Perdu dans mes réflexions n'ayant ni queue ni tête, je sens mon beau blond remué sous les draps. Je recouvre son corps nu malgré la chaleur estivale, sachant qu'il a en horreur d'être exposé sans qu'il ne le sache. Mes yeux se portent sur lui, son doux visage apaisé par un sommeil de plomb, ses paupières closes et ses lèvres entrouvertes lui donnent un air d'enfant, accentué par les mèches platines rebelles éparpillées en tous sens. Mon cœur palpite, sans raison apparente, mais pourtant lorsque son bras se pose sur mon pectoral, j'ai l'impression de faire une syncope. J'ai appris à ne plus cacher mes émotions. J'avais peur de les comprendre, mais Klaus m'a montré que l'essentiel était de les vivre.

« Ça fait combien de temps que tu m'observes dormir, sale fou ?

– Tu as qu'à avoir le sommeil moins lourd, je me moque, profitant qu'aucun soldat ne soit dans sa chambre à cette heure, ce qui nous permet d'être un peu moins discrets.

– Et toi, dormir ne fait pas de mal tu sais !

– Et te laver ? Je ricane en exagérant mes reniflements. Tu y as déjà pensé ?

– Vas te faire foutre, dit-il en se levant. Attends-moi là, ne sors sous aucun prétexte sinon...

– Hé ! Tu savais que ça faisait six ans qu'on faisait ça ? »

Il m'adresse un doigt d'honneur tandis que je lui renvoie un baiser de la main. Klaus s'éclipse dans la douche commune, et je lutte face à l'envie de lui désobéir afin de le rejoindre. Je reste donc allongé, un bras rabattu sous ma nuque. Je me prélasse, si seulement toutes les journées pouvaient ressembler à celles-ci, le monde serait plus beau. Les gens me prendraient pour un fou d'aimer passer mes nuits, chaque moment de libre dans les bras d'un autre homme, de l'aimer jusqu'à être capable de lui offrir ma vie sur un plateau d'argent... Je suis fou oui, quand il s'agit de Klaus, je suis un bon à enfermer.

Je rêvasse, observe cette chambre que j'ai arpentée que je ne sais combien de fois. Je pourrais retracer la disposition des meubles ici, les yeux fermés. Est-ce donc ça l'amour ? Connaître l'environnement de l'autre sans vouloir le détruire ?

Catherine, si tu me vois, j'espère que tu es fière de ce que je suis devenu.

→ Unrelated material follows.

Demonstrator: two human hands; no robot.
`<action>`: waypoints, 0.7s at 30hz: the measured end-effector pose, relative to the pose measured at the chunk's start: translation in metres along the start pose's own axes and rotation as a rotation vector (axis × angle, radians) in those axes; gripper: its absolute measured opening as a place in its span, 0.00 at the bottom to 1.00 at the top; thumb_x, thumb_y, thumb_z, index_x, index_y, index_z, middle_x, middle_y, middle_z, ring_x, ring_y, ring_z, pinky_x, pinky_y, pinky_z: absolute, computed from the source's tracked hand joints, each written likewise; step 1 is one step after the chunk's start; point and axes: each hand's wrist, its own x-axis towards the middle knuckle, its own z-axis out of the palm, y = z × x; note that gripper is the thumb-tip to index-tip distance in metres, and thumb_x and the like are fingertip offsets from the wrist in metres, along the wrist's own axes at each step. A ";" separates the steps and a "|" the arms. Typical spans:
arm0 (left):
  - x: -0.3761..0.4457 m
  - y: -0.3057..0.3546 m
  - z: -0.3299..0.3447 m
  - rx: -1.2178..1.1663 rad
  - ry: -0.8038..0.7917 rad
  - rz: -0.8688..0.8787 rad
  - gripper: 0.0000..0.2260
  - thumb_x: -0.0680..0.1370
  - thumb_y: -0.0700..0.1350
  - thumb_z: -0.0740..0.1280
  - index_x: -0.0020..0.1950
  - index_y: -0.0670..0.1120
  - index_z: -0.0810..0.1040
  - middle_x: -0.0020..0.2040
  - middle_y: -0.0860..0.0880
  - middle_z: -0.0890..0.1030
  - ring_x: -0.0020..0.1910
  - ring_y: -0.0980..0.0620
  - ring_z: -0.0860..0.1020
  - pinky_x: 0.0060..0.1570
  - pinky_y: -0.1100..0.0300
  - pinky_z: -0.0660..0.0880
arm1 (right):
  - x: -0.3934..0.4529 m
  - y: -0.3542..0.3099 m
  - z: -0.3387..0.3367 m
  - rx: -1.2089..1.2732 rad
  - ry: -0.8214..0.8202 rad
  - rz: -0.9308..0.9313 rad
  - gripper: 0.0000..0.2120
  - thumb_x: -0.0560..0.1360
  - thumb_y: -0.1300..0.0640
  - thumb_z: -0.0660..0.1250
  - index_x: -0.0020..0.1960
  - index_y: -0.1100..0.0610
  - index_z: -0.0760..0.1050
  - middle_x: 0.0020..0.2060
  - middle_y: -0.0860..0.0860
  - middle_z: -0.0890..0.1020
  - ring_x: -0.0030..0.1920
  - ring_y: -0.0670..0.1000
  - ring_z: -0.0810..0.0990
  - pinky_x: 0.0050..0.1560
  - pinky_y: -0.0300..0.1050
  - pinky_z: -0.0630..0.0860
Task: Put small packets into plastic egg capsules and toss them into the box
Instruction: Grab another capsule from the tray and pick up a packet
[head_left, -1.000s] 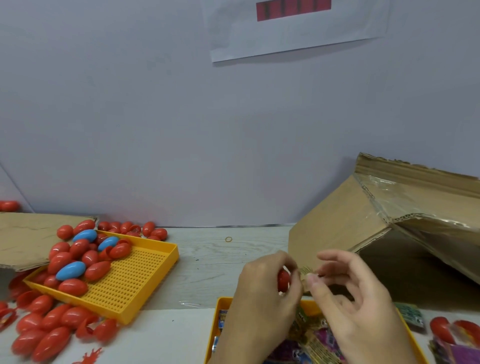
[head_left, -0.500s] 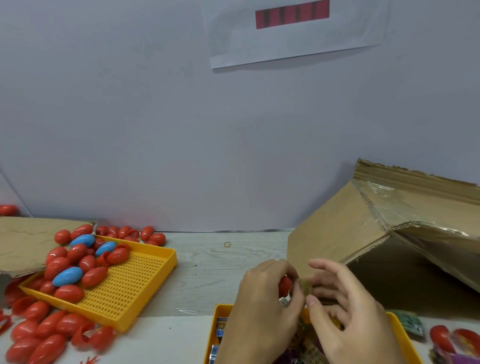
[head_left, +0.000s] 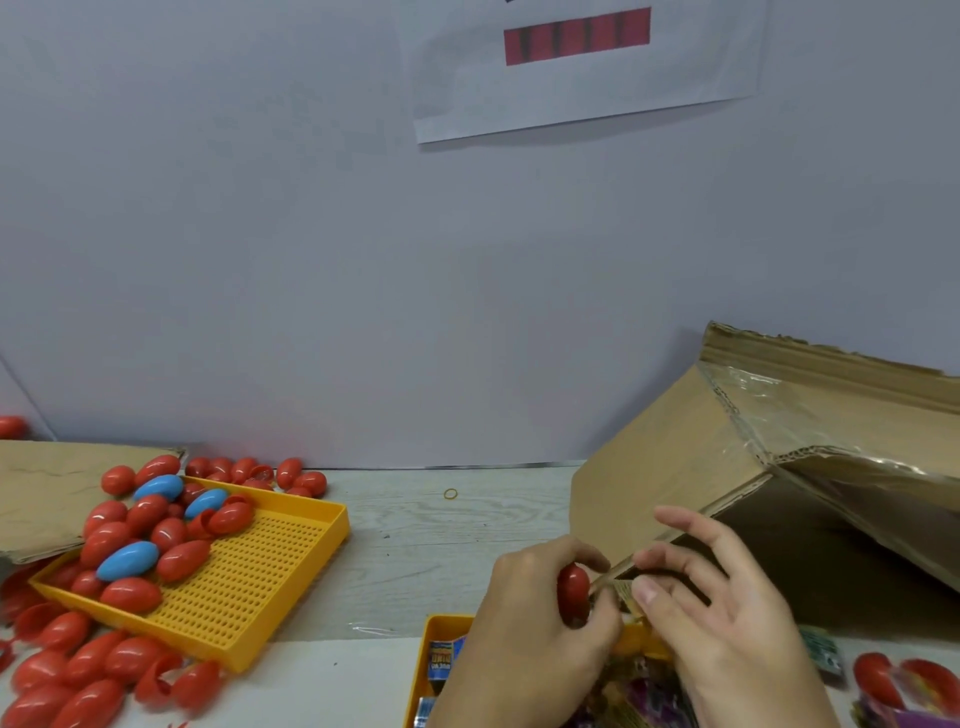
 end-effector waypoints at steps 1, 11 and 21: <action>0.000 0.001 -0.001 -0.054 -0.019 -0.044 0.05 0.72 0.50 0.68 0.47 0.55 0.81 0.37 0.51 0.80 0.37 0.57 0.78 0.40 0.65 0.75 | 0.001 -0.001 0.000 0.066 -0.002 0.001 0.25 0.70 0.79 0.64 0.52 0.50 0.77 0.34 0.53 0.82 0.35 0.48 0.80 0.35 0.34 0.78; 0.002 0.011 -0.013 -0.407 -0.178 -0.204 0.04 0.69 0.49 0.69 0.38 0.51 0.82 0.29 0.56 0.76 0.28 0.59 0.73 0.33 0.66 0.71 | 0.002 -0.008 0.002 0.452 -0.137 0.098 0.24 0.58 0.74 0.64 0.49 0.57 0.81 0.32 0.57 0.79 0.32 0.52 0.77 0.27 0.37 0.75; 0.002 0.005 -0.012 -0.681 -0.372 -0.322 0.13 0.65 0.54 0.78 0.39 0.47 0.80 0.30 0.47 0.72 0.28 0.52 0.69 0.32 0.61 0.69 | 0.004 -0.006 0.002 0.612 -0.106 0.188 0.19 0.61 0.72 0.62 0.47 0.59 0.81 0.31 0.55 0.78 0.31 0.50 0.78 0.37 0.41 0.79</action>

J'arrête mes observations face à un petit bout de papier jauni qui dépasse du tiroir de la table de chevet. Je le regarde quelques instants, le diable et l'ange sur mon épaule s'affrontant en duel. L'enveloppe a été arrachée, signe que Klaus l'a lu sans me le dire. Je ne tiens pas à ce qu'il me révèle tout, mais un nœud bouillonnant dans mon estomac m'indique que cette feuille est plus importante que ce que ma naïveté pourrait le croire. Je sais qu'en général, ce tiroir est rempli de nos mots secrets d'amour que nous nous échangeons, alors peut-être est-ce seulement une énième déclaration ?

Fais le.

Tu vas regretter.

Fais le. Tu mérites de savoir.

Tu mérites d'être aimé. Peu importe par qui.

Fais le, prépare-toi aux au-revoir.

Mon subconscient prend le dessus. Je tends une oreille, réalisant que l'eau coule encore. Je prends le papier dans les mains, n'étant absolument pas sûr de ce que je m'apprête à y trouver. Je veux que ce mauvais pressentiment ne soit qu'une illusion de mon éternelle paranoïa, je déplie la feuille avec soin malgré mes tremblements d'appréhension.